TINTINARA mixed farmer Richard Harkness, Gumburra Park, said his crops were holding up well to below-average winter rainfall but the biggest concern was pasture feed shortages.
The area enjoyed a good start to the end of May but the severe rainfall deficit in June and July had left the season hanging in the balance.
Early sown crops were performing much better than those sown later.
Many livestock producers were still supplementary feeding, with cold weather slowing pasture growth.
"We need about 75 millimetres for June and the same for July to be average but in June we didn't even get 25mm and July was only about 50mm so it will really depend how the next month or two goes," Richard said.

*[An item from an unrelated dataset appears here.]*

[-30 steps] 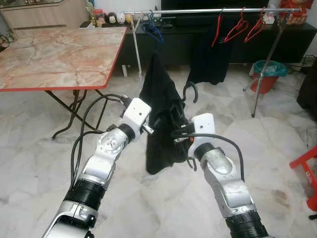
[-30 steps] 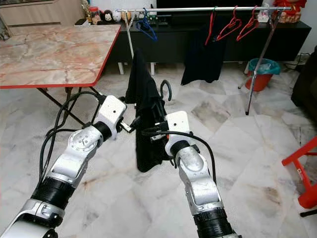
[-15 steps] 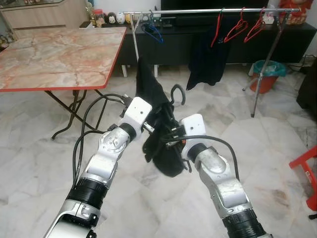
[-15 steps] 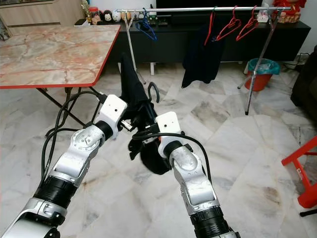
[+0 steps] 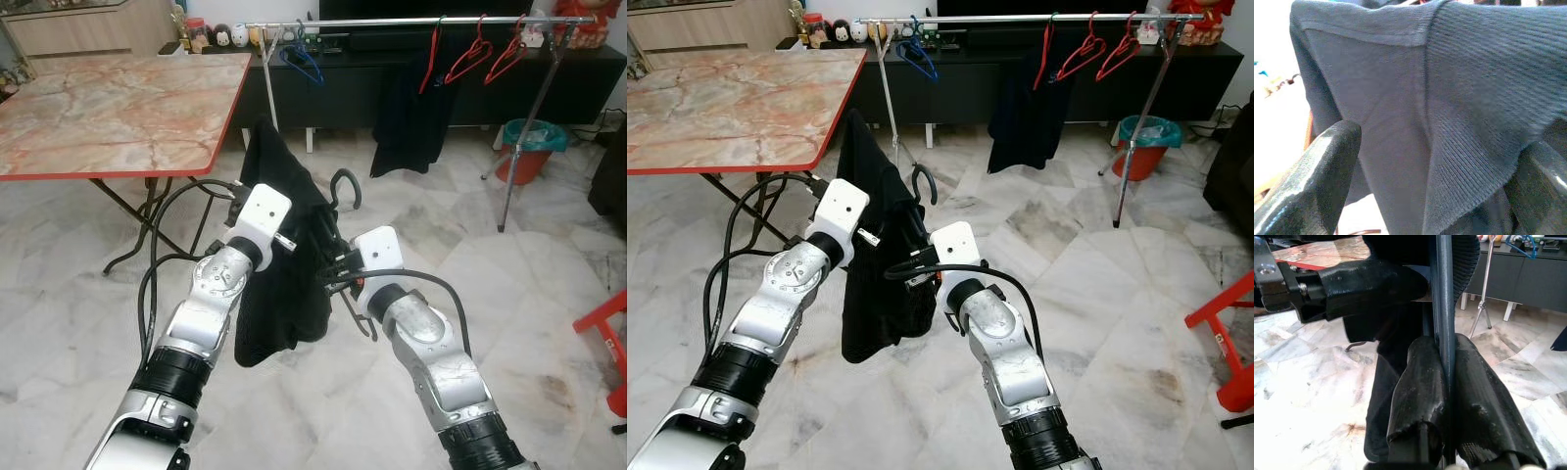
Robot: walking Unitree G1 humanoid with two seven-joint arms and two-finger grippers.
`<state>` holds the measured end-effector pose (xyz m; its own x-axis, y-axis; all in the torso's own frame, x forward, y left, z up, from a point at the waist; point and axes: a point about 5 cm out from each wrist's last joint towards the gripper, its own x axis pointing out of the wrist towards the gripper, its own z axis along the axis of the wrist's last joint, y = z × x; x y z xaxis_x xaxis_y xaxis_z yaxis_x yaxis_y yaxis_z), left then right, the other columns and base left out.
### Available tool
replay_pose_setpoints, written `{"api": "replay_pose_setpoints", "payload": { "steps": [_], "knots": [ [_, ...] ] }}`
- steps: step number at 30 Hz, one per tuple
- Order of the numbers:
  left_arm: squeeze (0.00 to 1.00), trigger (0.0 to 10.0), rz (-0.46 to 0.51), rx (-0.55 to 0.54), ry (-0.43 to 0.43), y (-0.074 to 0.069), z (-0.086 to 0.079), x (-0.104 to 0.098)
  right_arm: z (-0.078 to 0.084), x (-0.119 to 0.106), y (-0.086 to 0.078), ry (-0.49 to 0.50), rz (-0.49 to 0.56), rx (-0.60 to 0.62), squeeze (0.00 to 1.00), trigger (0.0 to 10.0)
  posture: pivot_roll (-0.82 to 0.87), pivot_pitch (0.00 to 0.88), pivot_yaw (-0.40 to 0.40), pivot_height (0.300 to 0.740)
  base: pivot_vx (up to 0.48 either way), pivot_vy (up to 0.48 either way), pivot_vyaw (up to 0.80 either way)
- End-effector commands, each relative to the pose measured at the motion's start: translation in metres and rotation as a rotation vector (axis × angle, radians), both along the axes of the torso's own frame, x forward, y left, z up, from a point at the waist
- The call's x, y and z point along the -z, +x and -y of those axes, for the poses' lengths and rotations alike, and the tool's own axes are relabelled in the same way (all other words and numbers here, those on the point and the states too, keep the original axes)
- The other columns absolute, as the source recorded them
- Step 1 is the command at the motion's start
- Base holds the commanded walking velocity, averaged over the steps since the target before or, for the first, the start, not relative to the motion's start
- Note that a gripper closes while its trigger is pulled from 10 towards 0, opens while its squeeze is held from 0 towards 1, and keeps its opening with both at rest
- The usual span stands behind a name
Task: Hang hanger
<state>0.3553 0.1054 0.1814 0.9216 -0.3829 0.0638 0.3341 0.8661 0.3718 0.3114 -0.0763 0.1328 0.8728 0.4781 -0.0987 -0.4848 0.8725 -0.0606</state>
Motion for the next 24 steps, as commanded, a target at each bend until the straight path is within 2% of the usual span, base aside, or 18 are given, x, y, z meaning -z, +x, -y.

"If you look at the trend from August last year to July this year we have only had about nine inches (about 228mm) for the 12 months so the trend is not good.
"That trend has to be reversed - do I think that it will reversed quickly, probably not?"
Given predictions of El Nino and lack of soil moisture, he said it would be another "struggle to the line".
Last year, the cereal crops on Gumburra Park achieved average yields but legumes and canola crops were "well below average".
Next week, Richard will wean his lambs at the normal age but said many Upper South East sheep producers were considering strategies such as early weaning and sacrificing hay paddocks to wean lambs.
He said selling lambs early would also be considered.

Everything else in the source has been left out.